• Task statement: Count every line below that contains "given", then state the total with no other output.

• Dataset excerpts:

§ §

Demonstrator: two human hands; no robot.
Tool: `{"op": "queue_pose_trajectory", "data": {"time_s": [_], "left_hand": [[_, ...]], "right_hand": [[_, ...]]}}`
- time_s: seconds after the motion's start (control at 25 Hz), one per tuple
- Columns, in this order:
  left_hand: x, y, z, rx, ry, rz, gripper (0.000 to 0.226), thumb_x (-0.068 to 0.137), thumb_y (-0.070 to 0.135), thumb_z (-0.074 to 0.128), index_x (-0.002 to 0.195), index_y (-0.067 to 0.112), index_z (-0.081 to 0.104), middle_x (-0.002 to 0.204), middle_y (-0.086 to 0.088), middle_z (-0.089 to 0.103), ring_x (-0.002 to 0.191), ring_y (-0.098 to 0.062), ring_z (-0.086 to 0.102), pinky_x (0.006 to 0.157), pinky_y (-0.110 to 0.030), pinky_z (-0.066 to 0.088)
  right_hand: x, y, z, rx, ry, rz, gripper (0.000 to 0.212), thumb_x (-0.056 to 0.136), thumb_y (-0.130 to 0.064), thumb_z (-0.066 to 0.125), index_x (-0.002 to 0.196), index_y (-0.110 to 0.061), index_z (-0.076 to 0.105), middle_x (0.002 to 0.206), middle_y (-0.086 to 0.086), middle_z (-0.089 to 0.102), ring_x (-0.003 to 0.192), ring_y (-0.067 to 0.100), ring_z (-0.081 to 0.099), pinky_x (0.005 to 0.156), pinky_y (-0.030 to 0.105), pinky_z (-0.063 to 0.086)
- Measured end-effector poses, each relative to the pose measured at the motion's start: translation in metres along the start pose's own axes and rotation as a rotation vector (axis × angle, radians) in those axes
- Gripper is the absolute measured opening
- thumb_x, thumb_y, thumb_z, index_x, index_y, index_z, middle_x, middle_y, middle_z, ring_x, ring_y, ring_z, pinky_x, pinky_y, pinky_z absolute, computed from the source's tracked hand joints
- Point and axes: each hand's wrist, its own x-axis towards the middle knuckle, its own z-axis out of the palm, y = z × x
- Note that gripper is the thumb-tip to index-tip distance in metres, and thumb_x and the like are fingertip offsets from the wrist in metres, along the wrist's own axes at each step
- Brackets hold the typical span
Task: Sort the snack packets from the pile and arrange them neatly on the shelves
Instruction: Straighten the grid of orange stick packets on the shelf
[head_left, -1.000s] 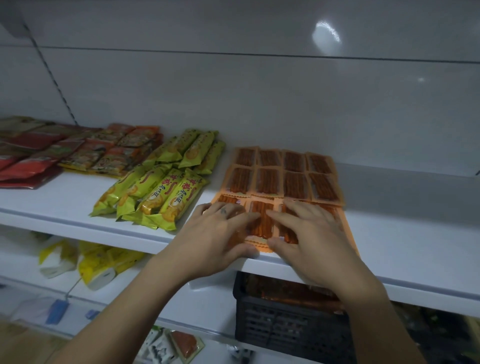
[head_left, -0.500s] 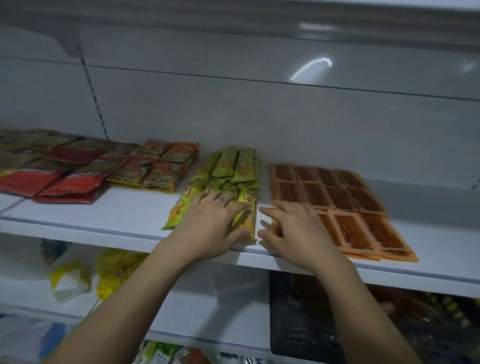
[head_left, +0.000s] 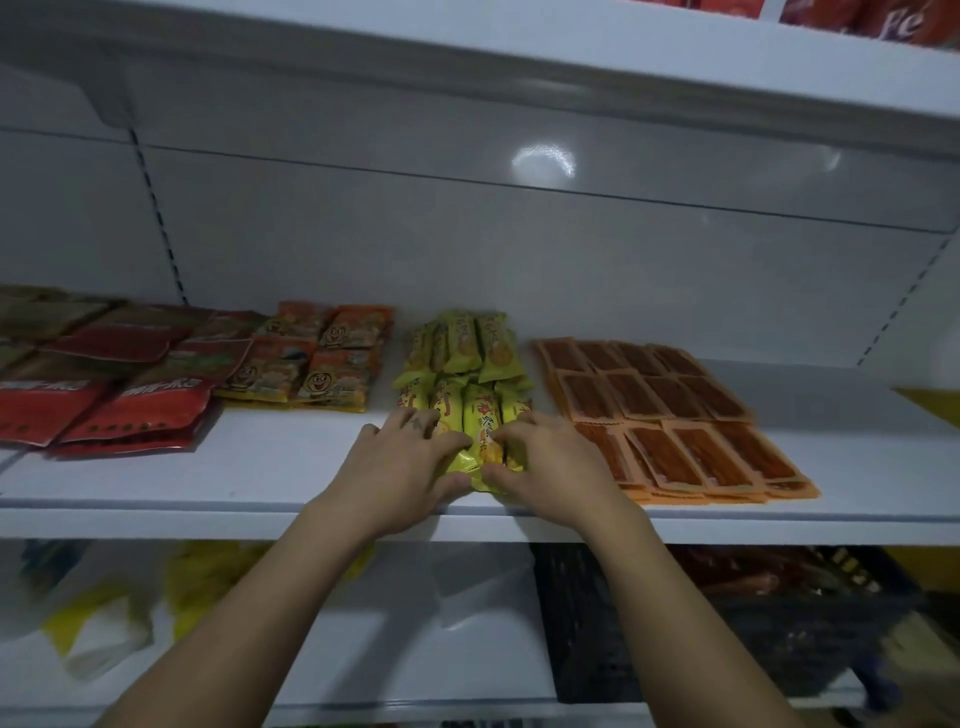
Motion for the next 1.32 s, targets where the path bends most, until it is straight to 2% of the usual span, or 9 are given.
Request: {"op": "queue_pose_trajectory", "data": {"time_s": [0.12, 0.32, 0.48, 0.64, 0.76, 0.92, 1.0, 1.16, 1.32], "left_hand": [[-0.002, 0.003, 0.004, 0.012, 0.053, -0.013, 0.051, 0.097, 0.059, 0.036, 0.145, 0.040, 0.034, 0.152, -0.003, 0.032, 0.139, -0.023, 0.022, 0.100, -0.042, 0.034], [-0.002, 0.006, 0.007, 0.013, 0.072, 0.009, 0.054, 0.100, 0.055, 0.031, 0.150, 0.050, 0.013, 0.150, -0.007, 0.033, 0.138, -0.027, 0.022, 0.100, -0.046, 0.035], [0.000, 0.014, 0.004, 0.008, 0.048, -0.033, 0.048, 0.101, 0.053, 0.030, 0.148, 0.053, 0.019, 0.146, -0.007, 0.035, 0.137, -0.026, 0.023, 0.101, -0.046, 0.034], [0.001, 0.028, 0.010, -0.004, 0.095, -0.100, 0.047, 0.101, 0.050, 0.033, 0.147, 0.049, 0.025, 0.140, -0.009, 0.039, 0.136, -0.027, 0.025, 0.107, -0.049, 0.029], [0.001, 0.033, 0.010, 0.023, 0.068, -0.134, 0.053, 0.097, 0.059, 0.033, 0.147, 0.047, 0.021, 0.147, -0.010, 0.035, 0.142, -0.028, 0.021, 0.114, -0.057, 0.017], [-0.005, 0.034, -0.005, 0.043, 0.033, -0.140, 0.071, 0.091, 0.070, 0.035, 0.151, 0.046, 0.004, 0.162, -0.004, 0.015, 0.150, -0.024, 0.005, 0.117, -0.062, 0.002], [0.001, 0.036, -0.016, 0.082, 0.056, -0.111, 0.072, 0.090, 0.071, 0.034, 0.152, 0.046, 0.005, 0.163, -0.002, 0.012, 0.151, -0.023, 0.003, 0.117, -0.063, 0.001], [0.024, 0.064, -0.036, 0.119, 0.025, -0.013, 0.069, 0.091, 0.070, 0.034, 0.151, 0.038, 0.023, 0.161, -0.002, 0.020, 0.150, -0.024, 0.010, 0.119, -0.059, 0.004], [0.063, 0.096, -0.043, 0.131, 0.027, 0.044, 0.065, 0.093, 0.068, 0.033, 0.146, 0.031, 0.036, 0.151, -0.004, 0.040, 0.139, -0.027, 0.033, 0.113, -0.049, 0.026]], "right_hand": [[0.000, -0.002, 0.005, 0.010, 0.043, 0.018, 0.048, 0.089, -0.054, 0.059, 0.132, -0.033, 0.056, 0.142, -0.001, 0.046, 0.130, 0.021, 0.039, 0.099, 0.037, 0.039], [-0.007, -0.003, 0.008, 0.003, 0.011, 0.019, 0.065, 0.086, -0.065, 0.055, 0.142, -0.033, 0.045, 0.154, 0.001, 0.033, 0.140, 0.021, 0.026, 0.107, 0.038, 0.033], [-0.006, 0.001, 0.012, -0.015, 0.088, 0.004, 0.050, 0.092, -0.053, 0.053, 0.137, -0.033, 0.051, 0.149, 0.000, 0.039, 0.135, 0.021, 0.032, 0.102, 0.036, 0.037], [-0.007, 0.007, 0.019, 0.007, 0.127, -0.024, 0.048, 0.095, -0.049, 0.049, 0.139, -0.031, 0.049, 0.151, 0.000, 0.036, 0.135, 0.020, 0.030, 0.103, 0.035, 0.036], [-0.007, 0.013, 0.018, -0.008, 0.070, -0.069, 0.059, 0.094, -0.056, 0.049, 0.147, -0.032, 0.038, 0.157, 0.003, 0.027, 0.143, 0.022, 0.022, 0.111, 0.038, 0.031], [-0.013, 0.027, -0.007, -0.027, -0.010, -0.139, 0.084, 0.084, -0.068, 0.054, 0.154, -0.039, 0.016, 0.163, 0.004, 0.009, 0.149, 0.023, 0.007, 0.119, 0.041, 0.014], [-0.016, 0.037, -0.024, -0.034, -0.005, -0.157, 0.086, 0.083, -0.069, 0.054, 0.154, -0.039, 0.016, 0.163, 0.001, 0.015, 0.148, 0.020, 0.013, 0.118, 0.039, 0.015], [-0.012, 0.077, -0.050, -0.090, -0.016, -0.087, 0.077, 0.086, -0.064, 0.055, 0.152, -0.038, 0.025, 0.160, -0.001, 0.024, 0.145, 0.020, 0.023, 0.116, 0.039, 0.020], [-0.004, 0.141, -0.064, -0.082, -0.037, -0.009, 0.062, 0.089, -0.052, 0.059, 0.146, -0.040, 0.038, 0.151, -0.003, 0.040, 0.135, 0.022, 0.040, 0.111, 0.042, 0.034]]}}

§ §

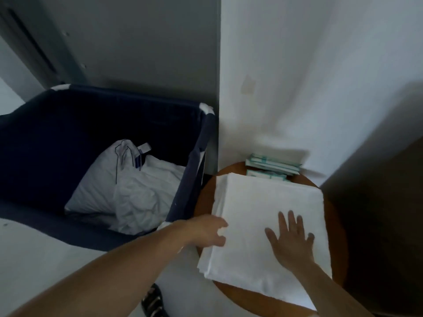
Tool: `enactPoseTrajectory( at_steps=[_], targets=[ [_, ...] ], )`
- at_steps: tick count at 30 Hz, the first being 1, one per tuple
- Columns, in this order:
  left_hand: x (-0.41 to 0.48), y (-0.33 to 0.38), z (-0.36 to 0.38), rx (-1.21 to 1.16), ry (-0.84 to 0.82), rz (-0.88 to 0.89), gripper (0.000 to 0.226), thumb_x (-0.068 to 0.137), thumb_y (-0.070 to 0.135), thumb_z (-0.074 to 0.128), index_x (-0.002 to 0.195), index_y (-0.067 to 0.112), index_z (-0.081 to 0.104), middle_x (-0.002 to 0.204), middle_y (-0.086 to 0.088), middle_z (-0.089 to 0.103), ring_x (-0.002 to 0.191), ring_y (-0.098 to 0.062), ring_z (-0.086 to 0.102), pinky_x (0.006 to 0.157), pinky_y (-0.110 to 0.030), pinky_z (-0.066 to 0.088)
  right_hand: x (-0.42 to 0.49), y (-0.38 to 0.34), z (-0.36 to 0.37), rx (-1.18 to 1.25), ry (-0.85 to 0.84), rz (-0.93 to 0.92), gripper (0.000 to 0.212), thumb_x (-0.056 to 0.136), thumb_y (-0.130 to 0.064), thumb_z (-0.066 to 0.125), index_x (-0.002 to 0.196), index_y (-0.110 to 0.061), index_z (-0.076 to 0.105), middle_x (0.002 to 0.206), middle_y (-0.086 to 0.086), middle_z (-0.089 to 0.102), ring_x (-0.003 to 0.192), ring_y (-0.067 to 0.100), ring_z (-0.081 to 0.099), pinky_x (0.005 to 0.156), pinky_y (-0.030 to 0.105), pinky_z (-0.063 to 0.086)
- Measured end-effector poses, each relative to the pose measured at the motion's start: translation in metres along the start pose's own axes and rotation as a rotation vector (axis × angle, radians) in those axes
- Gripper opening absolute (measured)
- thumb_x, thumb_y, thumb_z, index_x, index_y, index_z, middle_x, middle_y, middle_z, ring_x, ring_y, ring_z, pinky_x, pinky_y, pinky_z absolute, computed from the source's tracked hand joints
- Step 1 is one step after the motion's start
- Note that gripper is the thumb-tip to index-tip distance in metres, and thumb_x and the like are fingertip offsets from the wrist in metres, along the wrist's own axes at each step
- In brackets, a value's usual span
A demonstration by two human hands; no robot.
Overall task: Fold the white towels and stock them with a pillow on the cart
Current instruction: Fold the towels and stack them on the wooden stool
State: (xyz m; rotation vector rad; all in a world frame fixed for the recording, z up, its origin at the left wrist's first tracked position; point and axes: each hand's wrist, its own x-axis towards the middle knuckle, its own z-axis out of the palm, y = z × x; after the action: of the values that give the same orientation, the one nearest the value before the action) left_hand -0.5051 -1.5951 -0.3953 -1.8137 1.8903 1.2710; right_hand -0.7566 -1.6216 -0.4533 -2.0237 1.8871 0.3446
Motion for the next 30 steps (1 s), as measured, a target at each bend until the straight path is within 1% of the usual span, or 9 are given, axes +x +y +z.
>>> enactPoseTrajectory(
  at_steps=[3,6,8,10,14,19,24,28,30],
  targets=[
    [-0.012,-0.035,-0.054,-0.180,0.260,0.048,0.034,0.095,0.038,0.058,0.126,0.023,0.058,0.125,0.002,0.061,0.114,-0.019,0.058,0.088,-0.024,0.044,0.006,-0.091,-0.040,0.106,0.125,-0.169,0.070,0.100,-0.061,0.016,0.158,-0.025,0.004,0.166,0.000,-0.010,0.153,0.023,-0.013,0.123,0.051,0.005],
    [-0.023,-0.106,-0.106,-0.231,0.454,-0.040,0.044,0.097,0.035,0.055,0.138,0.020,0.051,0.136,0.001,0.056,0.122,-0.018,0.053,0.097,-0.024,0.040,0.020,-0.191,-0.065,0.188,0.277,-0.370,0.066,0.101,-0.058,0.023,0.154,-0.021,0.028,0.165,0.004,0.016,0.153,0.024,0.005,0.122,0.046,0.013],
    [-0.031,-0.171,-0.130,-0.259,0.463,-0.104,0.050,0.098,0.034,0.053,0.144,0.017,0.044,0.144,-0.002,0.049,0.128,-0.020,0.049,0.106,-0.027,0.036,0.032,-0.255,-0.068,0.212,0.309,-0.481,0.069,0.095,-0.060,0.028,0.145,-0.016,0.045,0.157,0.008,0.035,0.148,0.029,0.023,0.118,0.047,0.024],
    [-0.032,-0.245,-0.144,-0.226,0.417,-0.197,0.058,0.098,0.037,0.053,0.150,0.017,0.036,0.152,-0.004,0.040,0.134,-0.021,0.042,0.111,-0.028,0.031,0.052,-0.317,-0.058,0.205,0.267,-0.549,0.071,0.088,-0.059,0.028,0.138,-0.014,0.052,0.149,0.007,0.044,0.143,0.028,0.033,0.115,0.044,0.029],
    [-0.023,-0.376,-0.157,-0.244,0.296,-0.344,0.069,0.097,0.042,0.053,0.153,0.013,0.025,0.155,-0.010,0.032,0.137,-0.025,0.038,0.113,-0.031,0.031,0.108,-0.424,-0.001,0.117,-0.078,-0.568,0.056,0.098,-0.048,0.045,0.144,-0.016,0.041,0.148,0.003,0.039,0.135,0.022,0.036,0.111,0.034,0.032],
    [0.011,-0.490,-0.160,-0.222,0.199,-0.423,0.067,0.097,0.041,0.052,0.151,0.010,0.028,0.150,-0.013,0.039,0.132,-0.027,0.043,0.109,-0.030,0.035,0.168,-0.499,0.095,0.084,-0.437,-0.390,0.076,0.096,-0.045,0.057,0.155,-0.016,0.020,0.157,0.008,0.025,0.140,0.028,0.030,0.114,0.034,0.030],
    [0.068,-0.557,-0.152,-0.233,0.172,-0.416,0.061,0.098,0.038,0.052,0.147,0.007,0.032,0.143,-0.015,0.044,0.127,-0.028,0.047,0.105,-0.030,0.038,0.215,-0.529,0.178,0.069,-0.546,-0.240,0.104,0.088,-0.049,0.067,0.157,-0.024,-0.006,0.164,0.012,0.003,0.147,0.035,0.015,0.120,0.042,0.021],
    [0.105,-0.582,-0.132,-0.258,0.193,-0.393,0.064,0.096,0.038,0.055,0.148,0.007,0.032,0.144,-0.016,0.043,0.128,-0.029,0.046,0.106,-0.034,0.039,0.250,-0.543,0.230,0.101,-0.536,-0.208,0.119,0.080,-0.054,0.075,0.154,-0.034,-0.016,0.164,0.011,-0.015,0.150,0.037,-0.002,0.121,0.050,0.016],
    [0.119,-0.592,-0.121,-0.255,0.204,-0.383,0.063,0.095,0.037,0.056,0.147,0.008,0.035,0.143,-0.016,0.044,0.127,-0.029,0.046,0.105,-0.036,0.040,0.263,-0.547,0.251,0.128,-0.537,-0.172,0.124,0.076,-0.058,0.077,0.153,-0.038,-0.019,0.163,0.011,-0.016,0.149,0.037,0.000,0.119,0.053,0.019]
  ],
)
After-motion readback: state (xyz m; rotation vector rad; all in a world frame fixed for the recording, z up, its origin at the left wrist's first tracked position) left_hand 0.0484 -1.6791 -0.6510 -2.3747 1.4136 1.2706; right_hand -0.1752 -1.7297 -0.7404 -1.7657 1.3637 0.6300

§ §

• Response to the task: 2